Challenge 26: design Backup & Recovery for compute
60-90 min | Estimated cost: $5-15 | Exam Weight: 15-20%
Introduction
Consolidated Manufacturing operates 50 production virtual machines spread across three Azure regions (East US, West Europe, Southeast Asia). Their VM fleet includes 5 Active Directory domain controllers, 8 SQL Server VMs (with databases up to 2 TB), 25 IIS web servers running a custom .NET application, and 12 Linux VMs running microservices. Each workload type has different recovery requirements and backup sensitivities.
The domain controllers require crash-consistent backups that capture AD replication state correctly. The SQL Server VMs need application-consistent backups that freeze the SQL write cache before snapshot.

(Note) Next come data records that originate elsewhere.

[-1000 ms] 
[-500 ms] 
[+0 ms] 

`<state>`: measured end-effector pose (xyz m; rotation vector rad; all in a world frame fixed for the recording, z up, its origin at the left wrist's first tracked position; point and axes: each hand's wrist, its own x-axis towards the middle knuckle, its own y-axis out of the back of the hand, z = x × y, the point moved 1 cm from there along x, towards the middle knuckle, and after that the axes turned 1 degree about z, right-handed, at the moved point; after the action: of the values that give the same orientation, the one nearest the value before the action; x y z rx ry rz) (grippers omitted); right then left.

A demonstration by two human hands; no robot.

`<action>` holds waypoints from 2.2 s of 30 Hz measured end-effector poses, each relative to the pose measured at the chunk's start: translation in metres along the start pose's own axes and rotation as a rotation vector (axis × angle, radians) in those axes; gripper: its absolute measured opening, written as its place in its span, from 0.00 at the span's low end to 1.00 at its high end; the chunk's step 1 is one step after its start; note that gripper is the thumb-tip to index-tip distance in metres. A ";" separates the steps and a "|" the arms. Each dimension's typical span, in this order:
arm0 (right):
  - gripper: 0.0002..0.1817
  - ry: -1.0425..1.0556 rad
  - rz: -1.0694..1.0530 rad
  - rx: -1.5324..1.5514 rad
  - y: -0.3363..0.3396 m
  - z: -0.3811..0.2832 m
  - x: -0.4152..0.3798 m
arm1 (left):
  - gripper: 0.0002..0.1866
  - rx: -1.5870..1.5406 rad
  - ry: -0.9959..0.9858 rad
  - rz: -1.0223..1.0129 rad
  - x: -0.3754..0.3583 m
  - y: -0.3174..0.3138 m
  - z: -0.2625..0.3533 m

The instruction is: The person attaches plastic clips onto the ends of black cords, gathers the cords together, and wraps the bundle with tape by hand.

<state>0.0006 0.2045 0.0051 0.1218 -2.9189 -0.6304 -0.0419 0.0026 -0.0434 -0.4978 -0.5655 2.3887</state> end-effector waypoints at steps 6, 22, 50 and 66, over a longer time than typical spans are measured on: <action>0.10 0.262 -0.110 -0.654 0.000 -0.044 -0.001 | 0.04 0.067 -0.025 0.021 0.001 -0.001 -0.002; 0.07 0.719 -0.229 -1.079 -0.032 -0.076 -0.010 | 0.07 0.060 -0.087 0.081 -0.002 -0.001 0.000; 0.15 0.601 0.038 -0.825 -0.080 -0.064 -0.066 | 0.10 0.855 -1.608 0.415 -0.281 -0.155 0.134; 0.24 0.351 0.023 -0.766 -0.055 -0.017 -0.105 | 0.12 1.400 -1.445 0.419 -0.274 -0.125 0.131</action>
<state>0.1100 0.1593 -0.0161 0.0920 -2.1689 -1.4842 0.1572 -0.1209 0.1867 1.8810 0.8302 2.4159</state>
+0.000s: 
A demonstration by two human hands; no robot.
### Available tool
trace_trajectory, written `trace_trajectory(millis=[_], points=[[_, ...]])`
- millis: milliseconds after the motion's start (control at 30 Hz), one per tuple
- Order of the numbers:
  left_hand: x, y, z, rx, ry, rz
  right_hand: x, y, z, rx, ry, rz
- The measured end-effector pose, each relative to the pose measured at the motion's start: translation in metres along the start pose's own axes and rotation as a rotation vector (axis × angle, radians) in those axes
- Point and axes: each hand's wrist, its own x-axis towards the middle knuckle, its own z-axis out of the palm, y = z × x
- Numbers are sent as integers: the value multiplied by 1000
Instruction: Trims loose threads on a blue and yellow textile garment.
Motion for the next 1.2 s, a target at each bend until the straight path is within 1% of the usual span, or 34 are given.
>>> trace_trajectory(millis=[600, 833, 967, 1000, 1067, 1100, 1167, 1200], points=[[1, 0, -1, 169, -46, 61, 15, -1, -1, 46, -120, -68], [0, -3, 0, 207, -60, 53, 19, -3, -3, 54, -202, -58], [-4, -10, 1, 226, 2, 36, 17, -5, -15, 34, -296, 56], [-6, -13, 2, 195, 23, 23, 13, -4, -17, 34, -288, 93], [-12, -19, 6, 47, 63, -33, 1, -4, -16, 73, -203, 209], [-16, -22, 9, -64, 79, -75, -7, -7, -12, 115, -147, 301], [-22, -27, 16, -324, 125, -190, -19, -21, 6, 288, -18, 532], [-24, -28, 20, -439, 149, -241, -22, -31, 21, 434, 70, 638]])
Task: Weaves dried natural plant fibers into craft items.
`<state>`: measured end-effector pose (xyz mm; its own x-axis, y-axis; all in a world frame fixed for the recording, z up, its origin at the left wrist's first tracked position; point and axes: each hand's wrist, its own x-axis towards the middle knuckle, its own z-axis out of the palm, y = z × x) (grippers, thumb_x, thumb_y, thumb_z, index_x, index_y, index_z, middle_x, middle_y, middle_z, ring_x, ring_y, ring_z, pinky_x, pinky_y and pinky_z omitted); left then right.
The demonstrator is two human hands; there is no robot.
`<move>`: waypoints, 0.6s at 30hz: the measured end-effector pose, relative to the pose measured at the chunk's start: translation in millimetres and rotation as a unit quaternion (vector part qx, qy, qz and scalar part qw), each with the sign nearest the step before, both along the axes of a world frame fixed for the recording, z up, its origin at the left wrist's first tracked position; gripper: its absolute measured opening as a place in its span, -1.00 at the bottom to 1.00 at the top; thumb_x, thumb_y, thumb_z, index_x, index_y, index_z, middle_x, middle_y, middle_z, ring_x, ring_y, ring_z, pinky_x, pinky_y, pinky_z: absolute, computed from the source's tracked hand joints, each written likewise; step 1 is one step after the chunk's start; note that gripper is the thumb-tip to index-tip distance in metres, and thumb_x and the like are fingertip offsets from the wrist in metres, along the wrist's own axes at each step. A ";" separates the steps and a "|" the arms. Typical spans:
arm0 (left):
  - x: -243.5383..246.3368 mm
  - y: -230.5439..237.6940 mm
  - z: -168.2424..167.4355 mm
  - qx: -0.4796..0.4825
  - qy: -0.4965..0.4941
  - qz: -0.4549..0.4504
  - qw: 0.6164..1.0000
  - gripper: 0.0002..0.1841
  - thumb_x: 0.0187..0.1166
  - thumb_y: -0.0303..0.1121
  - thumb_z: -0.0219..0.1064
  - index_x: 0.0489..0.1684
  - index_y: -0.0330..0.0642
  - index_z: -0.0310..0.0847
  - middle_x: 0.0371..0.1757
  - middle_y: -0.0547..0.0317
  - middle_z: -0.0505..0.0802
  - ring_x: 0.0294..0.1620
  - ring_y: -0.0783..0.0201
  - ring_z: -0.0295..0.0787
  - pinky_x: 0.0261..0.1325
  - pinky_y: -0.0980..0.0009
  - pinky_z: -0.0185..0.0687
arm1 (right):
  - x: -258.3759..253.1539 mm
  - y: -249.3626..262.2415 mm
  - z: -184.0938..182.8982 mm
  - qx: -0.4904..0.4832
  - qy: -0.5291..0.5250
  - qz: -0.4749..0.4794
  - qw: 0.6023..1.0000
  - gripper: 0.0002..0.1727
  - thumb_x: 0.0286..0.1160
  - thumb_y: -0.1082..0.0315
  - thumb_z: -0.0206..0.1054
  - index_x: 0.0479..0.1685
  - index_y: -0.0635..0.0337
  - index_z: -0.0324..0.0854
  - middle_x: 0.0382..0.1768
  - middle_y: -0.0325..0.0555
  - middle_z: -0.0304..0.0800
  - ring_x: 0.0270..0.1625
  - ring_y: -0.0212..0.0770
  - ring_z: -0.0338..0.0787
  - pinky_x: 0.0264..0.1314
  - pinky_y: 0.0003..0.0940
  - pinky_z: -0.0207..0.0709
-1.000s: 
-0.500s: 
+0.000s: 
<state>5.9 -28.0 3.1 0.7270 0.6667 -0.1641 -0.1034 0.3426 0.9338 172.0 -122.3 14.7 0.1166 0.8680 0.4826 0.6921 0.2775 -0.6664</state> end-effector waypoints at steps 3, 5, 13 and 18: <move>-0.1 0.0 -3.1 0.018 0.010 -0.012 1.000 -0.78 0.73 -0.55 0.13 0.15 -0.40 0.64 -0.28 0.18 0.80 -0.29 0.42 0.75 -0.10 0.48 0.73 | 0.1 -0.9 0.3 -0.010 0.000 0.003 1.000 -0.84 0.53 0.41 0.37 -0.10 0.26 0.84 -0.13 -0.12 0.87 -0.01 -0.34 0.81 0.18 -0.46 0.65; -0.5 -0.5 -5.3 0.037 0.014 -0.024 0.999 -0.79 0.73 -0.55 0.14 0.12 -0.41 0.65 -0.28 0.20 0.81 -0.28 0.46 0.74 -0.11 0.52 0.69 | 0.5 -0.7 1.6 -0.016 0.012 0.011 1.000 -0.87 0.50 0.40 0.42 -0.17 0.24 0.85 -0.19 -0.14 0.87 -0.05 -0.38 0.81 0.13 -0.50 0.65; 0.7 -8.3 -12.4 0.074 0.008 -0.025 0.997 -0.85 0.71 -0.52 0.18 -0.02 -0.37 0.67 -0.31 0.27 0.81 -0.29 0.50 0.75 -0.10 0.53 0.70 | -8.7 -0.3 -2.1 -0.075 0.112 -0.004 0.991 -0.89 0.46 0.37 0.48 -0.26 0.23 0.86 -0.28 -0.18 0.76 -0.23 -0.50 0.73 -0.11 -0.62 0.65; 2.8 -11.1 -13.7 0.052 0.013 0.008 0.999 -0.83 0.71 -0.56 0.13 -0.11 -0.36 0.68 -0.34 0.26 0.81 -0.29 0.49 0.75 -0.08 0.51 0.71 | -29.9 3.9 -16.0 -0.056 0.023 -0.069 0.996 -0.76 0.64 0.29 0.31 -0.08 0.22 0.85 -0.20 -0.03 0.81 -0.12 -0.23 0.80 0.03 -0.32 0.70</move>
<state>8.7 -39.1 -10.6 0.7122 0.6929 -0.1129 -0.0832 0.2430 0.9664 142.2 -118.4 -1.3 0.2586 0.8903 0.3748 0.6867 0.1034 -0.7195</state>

The web servers are stateless and can be redeployed from images, but need configuration backup. Recently, a ransomware attack encrypted 3 VMs before detection, and the company discovered their existing backups were also compromised because they lacked immutability protection.
The IT director wants a unified backup strategy managed through Azure Backup Center that provides: different backup frequencies per workload type, cross-region restore capability for disaster recovery, immutable backups to protect against ransomware, and selective disk backup to reduce costs on VMs with large temp/cache disks.
Exam skills covered
- Recommend a backup and recovery solution for compute
Design tasks
Part 1: Backup Policy design
- Design differentiated backup policies for each workload type:
| RPO | RTO | Consistency Type | Cross-Region Support | Best For | |
|---|---|---|---|---|---|
| Azure VM Backup | ? | ? | ? | ? | ? |
| Managed Disk Snapshots | ? | ? | ? | ? | ? |
| Azure Site Recovery (ASR) | ? | ? | ? | ? | ? |
-
For each workload, determine the appropriate recovery point schedule:
- Daily recovery points: how many days retained?
- Weekly recovery points: how many weeks retained?
- Monthly recovery points: how many months retained?
- Yearly recovery points: how many years retained?
-
Justify why SQL Server VMs need application-consistent snapshots rather than crash-consistent, and what happens if you use crash-consistent for a running SQL database.
Part 2: Cross-Region restore and Vault architecture
-
Design the Recovery Services vault topology:
- How many vaults do you need? (Consider regional requirements and management boundaries)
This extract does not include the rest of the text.